To use a customer-managed KMS key, add the KmsKeyId property:

      EncryptionAtRestOptions:
        Enabled: true
        KmsKeyId: !Ref YourKMSKeyId

Deploy the template:

aws cloudformation create-stack \
  --stack-name opensearch-encrypted \
  --template-body file://template.yaml \
  --region us-east-1

Terraform (optional)

resource "aws_opensearch_domain" "example" {
  domain_name    = "my-opensearch-domain"
  engine_version = "OpenSearch_2.11"

  cluster_config {
    instance_type = "t3.small.search"
  }

  ebs_options {
    ebs_enabled = true
    volume_size = 10
    volume_type = "gp3"
  }

  # Enable encryption at rest
  encrypt_at_rest {
    enabled = true
  }

  # Also recommended: enable node-to-node encryption
  node_to_node_encryption {
    enabled = true
  }
}

To use a customer-managed KMS key:

  encrypt_at_rest {
    enabled    = true
    kms_key_id = aws_kms_key.opensearch.arn
  }

Verification

After enabling encryption, verify the change was applied:

1. In the OpenSearch console, click on your domain
2. Go to the Security configuration tab
3. Confirm that Encryption of data at rest shows as Enabled

CLI verification

aws opensearch describe-domain \
  --domain-name <your-domain-name> \
  --region us-east-1 \
  --query 'DomainStatus.EncryptionAtRestOptions'

Expected output:

{
    "Enabled": true,
    "KmsKeyId": "arn:aws:kms:us-east-1:123456789012:key/..."
}

Additional Resources

• Encryption of data at rest for Amazon OpenSearch Service
• AWS KMS concepts
• Amazon OpenSearch Service best practices

Notes

• Blue/green deployment: Enabling encryption on an existing domain triggers a blue/green deployment.
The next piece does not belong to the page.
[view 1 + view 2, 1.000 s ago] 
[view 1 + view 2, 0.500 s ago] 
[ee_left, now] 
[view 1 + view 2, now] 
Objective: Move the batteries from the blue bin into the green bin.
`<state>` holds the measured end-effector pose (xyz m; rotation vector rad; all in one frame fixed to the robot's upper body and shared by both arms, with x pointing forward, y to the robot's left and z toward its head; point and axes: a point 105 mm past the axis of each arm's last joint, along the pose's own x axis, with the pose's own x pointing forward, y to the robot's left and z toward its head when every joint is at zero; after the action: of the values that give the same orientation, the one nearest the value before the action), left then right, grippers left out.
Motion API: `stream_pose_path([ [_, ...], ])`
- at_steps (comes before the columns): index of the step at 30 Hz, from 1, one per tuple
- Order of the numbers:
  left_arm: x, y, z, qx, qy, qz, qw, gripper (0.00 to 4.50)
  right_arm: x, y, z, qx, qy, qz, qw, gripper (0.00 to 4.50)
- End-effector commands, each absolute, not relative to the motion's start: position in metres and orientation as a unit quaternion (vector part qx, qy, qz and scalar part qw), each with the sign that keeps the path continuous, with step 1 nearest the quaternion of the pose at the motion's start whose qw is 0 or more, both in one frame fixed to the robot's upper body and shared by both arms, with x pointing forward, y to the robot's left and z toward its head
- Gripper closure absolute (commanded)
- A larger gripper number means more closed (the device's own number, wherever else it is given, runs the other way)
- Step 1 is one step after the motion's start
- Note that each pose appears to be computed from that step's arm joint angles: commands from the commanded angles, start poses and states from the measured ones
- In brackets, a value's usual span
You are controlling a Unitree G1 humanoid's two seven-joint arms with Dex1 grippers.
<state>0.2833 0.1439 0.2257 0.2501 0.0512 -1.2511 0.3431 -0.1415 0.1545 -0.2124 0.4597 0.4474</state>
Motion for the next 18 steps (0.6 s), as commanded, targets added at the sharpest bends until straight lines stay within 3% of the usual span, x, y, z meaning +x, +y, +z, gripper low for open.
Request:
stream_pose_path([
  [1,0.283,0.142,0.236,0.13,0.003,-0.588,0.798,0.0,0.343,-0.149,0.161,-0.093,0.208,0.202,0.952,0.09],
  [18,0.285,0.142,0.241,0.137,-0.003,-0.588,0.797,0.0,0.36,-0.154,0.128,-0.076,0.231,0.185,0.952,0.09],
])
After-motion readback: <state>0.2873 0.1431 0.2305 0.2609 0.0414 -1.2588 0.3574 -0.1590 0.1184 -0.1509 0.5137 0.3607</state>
Your domain remains available, but performance may be affected temporarily.
• Cannot be disabled: Once enabled, encryption at rest cannot be disabled on an OpenSearch domain.
• New domains: For new domains created after 2017, encryption at rest can be enabled at creation time with no performance impact.
• Customer-managed keys: Using a customer-managed KMS key gives you more control over key rotation, access policies, and audit trails. Consider this for sensitive workloads.
• Defense in depth: Combine encryption at rest with node-to-node encryption and fine-grained access control for comprehensive security.